▶ **TO DO**: Copy exactly the lines of the material below, starting with the first and including the line that holds "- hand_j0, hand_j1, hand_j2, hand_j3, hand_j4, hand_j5".

▶ **GIVEN MATERIAL**:
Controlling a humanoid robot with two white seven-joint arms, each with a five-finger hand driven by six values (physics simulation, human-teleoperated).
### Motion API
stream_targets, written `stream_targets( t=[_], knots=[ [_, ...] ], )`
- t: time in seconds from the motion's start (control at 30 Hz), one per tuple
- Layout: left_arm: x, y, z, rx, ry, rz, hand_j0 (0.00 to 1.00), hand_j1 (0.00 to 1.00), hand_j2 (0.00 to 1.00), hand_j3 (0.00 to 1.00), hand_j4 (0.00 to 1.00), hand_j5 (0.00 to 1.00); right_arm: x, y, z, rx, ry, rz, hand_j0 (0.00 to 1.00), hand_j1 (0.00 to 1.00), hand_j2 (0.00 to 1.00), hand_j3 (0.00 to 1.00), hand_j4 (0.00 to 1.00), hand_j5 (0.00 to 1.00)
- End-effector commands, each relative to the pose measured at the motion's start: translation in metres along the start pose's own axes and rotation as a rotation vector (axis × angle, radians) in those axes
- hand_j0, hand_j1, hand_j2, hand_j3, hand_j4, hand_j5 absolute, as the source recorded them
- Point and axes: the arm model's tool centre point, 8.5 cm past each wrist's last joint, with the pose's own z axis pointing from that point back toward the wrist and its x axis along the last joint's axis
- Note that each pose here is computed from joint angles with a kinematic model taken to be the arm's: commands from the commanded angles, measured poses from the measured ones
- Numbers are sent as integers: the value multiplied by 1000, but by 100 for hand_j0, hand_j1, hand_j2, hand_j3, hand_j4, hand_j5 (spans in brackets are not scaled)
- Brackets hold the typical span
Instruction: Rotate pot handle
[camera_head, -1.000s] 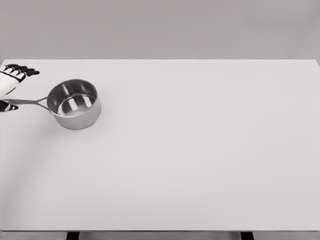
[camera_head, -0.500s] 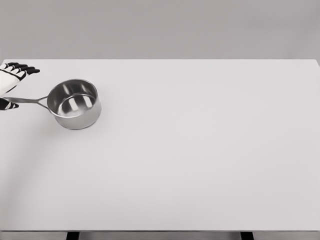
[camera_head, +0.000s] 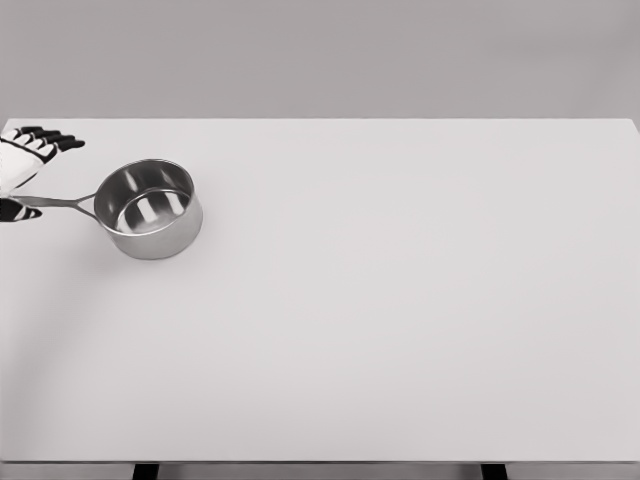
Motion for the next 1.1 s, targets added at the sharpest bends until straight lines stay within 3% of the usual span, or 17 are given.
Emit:
stream_targets(
  t=[0.0, 0.07, 0.37, 0.53, 0.63, 0.87, 1.07],
  knots=[
    [11, 14, -2, 49, -40, 11, 100, 100, 100, 100, 100, 100, 0, 0, 0, 0, 1, 0, 100, 100, 100, 100, 100, 100],
    [25, 19, 1, 78, -88, 31, 100, 100, 100, 100, 100, 100, 0, 0, 0, 0, -1, 0, 100, 100, 100, 100, 100, 100],
    [47, 54, 28, 152, -206, 95, 100, 100, 100, 100, 100, 100, 0, 0, 0, 0, 1, 0, 100, 100, 100, 100, 100, 100],
    [90, 96, 34, 276, -357, 114, 100, 100, 100, 100, 100, 100, 0, 0, 0, 0, 1, 0, 100, 100, 100, 100, 100, 100],
    [115, 107, 40, 299, -445, 140, 100, 100, 100, 100, 100, 100, 0, 0, 0, 0, -1, 0, 100, 100, 100, 100, 100, 100],
    [128, 83, 32, 227, -486, 192, 100, 100, 100, 100, 100, 100, 0, 0, 0, 0, -1, 0, 100, 100, 100, 100, 100, 100],
    [129, 80, 32, 220, -487, 195, 100, 100, 100, 100, 100, 100, 0, 0, 0, 0, 1, 0, 100, 100, 100, 100, 100, 100]
  ],
)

▶ **WRITTEN SOLUTION**:
Controlling a humanoid robot with two white seven-joint arms, each with a five-finger hand driven by six values (physics simulation, human-teleoperated).
### Motion API
stream_targets, written `stream_targets( t=[_], knots=[ [_, ...] ], )`
- t: time in seconds from the motion's start (control at 30 Hz), one per tuple
- Layout: left_arm: x, y, z, rx, ry, rz, hand_j0 (0.00 to 1.00), hand_j1 (0.00 to 1.00), hand_j2 (0.00 to 1.00), hand_j3 (0.00 to 1.00), hand_j4 (0.00 to 1.00), hand_j5 (0.00 to 1.00); right_arm: x, y, z, rx, ry, rz, hand_j0 (0.00 to 1.00), hand_j1 (0.00 to 1.00), hand_j2 (0.00 to 1.00), hand_j3 (0.00 to 1.00), hand_j4 (0.00 to 1.00), hand_j5 (0.00 to 1.00)
- End-effector commands, each relative to the pose measured at the motion's start: translation in metres along the start pose's own axes and rotation as a rotation vector (axis × angle, radians) in those axes
- hand_j0, hand_j1, hand_j2, hand_j3, hand_j4, hand_j5 absolute, as the source recorded them

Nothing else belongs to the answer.